Once assigned a BIP number the BIP can then continue through the full process of Draft, Proposed and Active with various other states as needed such as Replaced or Withdrawn.

Bitcoin Improvement Proposal Process
Bitcoin Improvement Proposal Process

Moving from Draft to Proposed occurs when it the author (also called a champion) deems that it’s complete, has a working implementation for it and where the broader community plans on progressing it to the Final status. Moving from Draft / Proposed to Active has a bit higher bar to pass as explained by BIP 0002:

A Proposed BIP may progress to Final only when specific criteria reflecting real-world adoption has occurred. This is different for each BIP depending on the nature of its proposed changes

Bitcoin BIP 0002

For Process BIPs, they may be changed to Active when it has rough consensus on the mailing list, has been open to discussion for at least one month and no person maintains any unaddressed substantiated objections to it. For other BIPs it depends on whether they are a soft-fork or hard-fork BIP.

  • Soft-Fork BIP: These require a strict clear miner majority expressed by blockchain voting and usage of the new BIP. It’s highly recommended that there is a super majority vote of around 95% before this threshold is met
  • Hard-Fork BIP: These require adoption from the entire Bitcoin economy including those selling goods in bitcoins and Bitcoin holders who buy those goods. This adoption is indicated by the usage of the BIP, not just everyone “saying” they have adopted it

Learn More: What Is A Bitcoin Fork?

As the security and monetary policy of Bitcoin is of paramount importance, the bar for having a BIP set to Final or Active is clearly exceptionally high. This is to ensure that rich and powerful people or interest groups can’t just force unwanted changes upon the Bitcoin community.
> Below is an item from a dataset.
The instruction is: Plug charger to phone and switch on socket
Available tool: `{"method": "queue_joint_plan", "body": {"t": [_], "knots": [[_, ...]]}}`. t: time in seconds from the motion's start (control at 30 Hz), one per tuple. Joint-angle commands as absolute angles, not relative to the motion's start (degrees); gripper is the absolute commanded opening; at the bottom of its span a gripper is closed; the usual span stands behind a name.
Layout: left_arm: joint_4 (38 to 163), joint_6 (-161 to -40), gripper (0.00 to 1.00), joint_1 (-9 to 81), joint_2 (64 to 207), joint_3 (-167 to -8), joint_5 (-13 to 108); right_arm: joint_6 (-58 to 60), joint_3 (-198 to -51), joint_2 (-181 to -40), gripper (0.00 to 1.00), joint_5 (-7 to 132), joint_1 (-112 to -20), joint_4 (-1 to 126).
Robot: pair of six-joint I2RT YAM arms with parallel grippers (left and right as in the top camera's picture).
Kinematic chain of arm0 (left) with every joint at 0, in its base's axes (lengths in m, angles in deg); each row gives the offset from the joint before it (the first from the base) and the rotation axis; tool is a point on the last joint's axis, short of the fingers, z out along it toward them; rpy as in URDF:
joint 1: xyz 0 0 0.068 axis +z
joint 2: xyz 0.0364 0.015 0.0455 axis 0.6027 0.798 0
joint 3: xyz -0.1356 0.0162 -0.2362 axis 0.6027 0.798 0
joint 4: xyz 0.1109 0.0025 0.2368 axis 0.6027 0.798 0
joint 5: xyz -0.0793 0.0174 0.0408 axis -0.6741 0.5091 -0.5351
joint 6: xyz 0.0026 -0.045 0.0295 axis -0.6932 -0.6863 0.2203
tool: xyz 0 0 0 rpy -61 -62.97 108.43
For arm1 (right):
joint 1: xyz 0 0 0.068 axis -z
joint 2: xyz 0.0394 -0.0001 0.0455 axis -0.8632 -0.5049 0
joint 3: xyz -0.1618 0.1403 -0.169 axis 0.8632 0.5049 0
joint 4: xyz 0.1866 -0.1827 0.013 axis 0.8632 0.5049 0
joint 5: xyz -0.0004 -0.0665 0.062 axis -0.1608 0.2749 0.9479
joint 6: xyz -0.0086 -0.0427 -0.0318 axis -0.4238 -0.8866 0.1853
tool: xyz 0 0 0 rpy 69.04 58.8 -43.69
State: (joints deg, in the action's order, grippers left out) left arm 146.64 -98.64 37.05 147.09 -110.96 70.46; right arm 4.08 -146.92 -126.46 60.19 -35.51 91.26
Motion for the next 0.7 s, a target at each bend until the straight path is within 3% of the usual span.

Consensus of a Bitcoin Improvement Proposal must be shown by tens of thousands of node runners all voluntarily upgrading to that new software, millions of sellers and holders voluntarily using the new upgrades in their wallets and miners adhering to the new rules when they mine blocks.

This is what true decentralisation looks like and is why Bitcoin is both unchangeable and yet can be changed by anyone.

Some Top BIP Examples

  • BIP 0001 & BIP 0002: BIP 0001 was the very first proposal created by Indian-British programmer Amir Taaki in Sep 2011. It defined the entire Bitcoin Improvement Proposal process and was later replaced by BIP 0002
  • BIP 0091, BIP 0141 & BIP 0148: First shown at the Scaling Bitcoin conference in Dec 2015, these three BIPs combined to enable the Segregated Witness (SegWit) upgrade. This achieved the very high bar of 95% miner adoption in Sep 2017, almost 2 years later
  • BIP 0340, BIP 0341 & BIP 342: After a proposal by Greg Maxwell in Jan 2018, these three BIPs outlined the Bitcoin Taproot upgrade that went live in Nov 2021, almost 3 years later


Who Can Propose Changes To Bitcoin?

As Bitcoin is completely free and open source software, anyone is free to submit a Bitcoin Improvement Proposal (BIP) at any time. They should do so following the guidelines as otherwise it may be rejected or ignored.

Who Votes On Bitcoin Proposals?

Bitcoin proposals are not voted on in the traditional sense. Instead, they’re marked as Active when various thresholds are reached. For Process BIPs, this is when a rough consensus is reached on the mailing list. For other types it can require 95% of Bitcoin Miners to use the new BIP or for the entire Bitcoin network to use it before it’s considered Active.

Can Changes Be Made To Bitcoin?

Yes. There have been hundreds of upgrades, security fixes and changes to the Bitcoin Network over many years. These changes are managed using the Bitcoin Improvement Proposal process and are usually made over many months or years of discussion, drafting, testing and refinement.

Is There A Bitcoin Improvement Proposal List?

Yes. All Bitcoin Improvement Proposals are given a BIP number by the BIP Editors once they reach a certain stage. You can find this list on the Bitcoin BIPs repository.